* Your objective *
Go to the line containing "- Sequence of" in the listing below. Output that line and each later one exactly.

'''

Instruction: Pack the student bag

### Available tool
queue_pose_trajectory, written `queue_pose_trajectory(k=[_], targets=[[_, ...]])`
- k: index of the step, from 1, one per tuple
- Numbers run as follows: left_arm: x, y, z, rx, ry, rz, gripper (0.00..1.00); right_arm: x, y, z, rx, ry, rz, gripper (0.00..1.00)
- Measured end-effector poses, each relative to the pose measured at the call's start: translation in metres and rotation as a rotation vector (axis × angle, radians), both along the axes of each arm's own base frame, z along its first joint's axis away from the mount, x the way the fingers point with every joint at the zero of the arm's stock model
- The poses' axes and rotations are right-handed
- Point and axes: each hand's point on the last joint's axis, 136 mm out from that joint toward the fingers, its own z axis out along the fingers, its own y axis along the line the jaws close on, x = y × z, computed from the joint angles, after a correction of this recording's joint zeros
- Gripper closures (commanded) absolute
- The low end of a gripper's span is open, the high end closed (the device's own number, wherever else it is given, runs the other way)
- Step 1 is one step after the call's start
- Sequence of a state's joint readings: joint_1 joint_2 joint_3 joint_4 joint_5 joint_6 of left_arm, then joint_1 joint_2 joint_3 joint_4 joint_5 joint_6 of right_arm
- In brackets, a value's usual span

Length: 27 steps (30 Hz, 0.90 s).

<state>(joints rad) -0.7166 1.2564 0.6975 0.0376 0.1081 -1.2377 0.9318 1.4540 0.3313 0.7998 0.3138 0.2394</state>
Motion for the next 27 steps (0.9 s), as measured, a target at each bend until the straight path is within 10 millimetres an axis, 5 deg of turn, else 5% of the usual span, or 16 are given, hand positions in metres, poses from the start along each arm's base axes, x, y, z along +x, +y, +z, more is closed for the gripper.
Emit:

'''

* Problem solution *
- Sequence of a state's joint readings: joint_1 joint_2 joint_3 joint_4 joint_5 joint_6 of left_arm, then joint_1 joint_2 joint_3 joint_4 joint_5 joint_6 of right_arm
- In brackets, a value's usual span

Length: 27 steps (30 Hz, 0.90 s).

<state>(joints rad) -0.7166 1.2564 0.6975 0.0376 0.1081 -1.2377 0.9318 1.4540 0.3313 0.7998 0.3138 0.2394</state>
Motion for the next 27 steps (0.9 s), as measured, a target at each bend until the straight path is within 10 millimetres an axis, 5 deg of turn, else 5% of the usual span, or 16 are given, hand positions in metres, poses from the start along each arm's base axes, x, y, z along +x, +y, +z, more is closed for the gripper.
Emit:

Here the output is complete.